**Exercise:**
Everything from the line containing "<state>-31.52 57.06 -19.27" through the final line of the records must be transcribed verbatim; nothing else belongs in the result.

**Input data:**

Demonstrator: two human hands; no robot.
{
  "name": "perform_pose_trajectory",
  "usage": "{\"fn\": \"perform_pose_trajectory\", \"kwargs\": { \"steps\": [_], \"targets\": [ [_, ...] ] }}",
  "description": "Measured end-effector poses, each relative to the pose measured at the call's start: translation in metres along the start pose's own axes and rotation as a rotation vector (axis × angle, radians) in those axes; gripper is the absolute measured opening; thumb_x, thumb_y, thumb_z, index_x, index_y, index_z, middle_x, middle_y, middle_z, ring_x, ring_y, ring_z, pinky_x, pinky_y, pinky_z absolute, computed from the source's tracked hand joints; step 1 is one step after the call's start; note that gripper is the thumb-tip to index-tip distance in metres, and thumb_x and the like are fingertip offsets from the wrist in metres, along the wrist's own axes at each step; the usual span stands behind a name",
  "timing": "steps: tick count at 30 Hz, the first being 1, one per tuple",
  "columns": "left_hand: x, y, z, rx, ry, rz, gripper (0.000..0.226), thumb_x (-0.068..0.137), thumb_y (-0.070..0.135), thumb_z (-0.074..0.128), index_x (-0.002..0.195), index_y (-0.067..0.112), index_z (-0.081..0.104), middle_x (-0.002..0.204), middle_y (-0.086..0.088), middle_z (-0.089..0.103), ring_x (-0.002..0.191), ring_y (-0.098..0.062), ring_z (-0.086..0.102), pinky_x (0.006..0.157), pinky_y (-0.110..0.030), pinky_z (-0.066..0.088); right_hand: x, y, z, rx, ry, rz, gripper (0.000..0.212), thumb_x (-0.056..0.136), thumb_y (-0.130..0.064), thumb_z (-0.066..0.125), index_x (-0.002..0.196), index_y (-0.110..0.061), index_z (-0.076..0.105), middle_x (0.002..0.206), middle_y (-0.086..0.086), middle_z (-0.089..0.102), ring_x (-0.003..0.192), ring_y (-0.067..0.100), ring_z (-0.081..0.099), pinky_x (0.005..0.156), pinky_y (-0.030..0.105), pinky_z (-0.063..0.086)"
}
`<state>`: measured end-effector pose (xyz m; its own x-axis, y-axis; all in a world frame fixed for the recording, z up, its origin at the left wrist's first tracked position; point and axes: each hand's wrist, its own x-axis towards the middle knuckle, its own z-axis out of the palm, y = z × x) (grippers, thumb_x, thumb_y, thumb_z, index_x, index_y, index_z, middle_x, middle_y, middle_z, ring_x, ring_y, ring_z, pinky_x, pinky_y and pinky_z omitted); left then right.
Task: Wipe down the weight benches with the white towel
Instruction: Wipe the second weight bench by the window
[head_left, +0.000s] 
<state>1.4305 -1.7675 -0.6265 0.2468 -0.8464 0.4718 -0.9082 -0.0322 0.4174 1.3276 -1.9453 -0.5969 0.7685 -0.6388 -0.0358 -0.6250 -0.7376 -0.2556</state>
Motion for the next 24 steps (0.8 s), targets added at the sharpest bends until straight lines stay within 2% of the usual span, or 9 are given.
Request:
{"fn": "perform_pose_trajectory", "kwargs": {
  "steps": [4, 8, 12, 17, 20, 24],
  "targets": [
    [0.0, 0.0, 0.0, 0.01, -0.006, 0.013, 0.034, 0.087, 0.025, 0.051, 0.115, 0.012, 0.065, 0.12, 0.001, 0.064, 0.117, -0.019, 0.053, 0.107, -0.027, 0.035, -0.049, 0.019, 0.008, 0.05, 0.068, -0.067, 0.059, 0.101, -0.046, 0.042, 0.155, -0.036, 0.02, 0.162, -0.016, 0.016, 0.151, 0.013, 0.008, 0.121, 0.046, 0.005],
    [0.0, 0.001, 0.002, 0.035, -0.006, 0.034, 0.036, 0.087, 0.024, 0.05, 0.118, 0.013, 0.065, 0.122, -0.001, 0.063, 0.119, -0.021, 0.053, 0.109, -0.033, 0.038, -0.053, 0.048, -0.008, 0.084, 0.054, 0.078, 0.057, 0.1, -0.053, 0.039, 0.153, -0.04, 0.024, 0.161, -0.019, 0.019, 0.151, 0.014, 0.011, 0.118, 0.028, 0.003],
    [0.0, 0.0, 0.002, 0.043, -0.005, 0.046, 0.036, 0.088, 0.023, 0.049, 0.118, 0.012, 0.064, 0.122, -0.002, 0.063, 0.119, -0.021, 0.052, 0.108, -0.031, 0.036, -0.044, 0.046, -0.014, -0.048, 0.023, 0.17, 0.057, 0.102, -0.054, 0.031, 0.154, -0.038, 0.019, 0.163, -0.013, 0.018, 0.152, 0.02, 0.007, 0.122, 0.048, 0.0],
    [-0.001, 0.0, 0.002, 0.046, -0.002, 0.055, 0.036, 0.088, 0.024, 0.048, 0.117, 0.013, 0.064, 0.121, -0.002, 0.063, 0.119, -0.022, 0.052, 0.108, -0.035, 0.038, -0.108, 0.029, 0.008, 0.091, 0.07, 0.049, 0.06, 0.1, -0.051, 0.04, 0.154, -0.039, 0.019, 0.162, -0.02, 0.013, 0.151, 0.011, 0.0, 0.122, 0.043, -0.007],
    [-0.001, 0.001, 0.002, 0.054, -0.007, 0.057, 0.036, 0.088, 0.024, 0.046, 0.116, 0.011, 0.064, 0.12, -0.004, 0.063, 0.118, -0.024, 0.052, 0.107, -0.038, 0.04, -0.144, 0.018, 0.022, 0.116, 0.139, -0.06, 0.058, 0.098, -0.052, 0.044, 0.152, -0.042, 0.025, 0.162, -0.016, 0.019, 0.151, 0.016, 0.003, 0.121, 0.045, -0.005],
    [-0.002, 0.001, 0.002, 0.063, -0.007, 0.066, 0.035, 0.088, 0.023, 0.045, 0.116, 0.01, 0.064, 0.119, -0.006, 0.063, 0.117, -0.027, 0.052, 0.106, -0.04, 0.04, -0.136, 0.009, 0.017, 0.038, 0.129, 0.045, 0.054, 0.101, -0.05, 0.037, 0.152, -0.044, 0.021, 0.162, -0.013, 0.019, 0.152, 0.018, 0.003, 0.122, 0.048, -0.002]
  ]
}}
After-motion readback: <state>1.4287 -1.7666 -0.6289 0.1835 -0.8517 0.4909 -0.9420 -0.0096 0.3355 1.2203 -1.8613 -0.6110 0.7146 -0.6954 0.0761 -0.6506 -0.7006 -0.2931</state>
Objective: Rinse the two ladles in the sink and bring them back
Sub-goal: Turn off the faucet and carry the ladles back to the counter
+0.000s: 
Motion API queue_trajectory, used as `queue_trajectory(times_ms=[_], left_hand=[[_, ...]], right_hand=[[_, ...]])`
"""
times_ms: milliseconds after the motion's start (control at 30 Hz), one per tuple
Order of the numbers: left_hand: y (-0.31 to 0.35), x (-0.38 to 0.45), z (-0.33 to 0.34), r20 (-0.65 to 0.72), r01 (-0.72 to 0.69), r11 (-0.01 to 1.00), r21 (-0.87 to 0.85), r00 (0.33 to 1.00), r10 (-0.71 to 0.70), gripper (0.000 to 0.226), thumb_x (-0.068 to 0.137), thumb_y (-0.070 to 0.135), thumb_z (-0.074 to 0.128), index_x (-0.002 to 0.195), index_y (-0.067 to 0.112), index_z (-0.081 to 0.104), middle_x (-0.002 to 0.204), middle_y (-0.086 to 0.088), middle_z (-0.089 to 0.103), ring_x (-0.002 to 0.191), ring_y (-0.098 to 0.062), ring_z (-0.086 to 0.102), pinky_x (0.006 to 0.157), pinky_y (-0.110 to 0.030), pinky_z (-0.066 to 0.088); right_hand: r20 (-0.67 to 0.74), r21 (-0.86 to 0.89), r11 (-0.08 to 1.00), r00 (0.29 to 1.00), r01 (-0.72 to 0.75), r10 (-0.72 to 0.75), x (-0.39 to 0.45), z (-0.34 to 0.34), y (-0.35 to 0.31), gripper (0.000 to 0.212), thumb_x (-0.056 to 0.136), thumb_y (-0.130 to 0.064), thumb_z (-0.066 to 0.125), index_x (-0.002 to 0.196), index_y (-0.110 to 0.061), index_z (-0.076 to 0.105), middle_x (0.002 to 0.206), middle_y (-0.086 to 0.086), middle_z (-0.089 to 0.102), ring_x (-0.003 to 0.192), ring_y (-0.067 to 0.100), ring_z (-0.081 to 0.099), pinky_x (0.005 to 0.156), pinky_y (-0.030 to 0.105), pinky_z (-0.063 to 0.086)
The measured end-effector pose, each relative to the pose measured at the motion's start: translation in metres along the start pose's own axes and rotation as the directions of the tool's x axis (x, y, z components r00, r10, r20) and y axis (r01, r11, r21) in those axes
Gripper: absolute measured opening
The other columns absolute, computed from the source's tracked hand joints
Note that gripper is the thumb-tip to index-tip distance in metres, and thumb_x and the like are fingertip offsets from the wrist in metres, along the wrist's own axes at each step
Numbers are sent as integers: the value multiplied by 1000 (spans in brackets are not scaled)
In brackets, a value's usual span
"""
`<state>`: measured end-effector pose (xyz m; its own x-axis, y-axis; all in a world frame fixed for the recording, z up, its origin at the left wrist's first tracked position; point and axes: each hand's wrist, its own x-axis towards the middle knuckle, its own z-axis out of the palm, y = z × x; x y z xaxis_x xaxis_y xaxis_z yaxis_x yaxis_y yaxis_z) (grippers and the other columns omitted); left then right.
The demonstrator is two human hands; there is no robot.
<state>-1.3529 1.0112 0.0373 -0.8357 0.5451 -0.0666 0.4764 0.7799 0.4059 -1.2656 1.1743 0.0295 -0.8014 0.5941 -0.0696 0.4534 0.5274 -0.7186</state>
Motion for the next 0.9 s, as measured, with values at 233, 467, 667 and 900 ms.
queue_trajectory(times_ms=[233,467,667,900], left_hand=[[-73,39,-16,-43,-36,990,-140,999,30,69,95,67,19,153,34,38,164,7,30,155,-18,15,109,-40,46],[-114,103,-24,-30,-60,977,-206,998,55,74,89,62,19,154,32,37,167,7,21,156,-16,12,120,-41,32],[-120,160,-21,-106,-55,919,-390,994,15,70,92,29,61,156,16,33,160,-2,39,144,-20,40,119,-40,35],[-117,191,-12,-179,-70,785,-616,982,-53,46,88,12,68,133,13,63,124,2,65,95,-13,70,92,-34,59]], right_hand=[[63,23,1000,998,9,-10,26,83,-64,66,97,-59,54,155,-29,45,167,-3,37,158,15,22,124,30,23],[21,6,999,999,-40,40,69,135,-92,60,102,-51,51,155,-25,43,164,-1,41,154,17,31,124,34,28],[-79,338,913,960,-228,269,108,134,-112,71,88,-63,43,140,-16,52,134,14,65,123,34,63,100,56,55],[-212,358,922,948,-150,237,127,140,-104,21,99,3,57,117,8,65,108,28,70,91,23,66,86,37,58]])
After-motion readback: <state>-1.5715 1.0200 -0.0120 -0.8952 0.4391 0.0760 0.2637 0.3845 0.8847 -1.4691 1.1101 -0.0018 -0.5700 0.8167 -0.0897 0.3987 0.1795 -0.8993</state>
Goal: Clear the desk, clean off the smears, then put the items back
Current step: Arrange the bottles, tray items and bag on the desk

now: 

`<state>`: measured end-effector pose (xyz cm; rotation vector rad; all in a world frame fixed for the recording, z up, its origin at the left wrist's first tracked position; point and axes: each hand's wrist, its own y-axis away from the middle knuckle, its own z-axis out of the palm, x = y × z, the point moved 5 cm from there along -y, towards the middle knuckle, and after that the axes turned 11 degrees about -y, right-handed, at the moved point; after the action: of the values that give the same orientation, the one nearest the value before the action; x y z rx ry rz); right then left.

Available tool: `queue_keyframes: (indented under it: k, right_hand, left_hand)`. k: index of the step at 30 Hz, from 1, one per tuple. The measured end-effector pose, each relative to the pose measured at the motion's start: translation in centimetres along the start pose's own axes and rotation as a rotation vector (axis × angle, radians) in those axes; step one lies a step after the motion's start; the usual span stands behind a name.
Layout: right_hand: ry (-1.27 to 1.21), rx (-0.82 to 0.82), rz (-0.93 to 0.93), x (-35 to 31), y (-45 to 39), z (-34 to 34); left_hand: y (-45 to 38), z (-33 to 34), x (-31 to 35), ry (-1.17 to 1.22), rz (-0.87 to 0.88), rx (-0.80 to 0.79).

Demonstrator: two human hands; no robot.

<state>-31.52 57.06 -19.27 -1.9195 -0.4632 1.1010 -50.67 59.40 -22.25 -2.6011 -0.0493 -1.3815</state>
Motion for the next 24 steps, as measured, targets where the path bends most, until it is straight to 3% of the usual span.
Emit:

**Response to the exercise:**
<state>-31.52 57.06 -19.27 -1.9195 -0.4632 1.1010 -50.67 59.40 -22.25 -2.6011 -0.0493 -1.3815</state>
Motion for the next 24 steps, as measured, targets where the path bends most, until it is straight to 3% of the usual span.
Emit:

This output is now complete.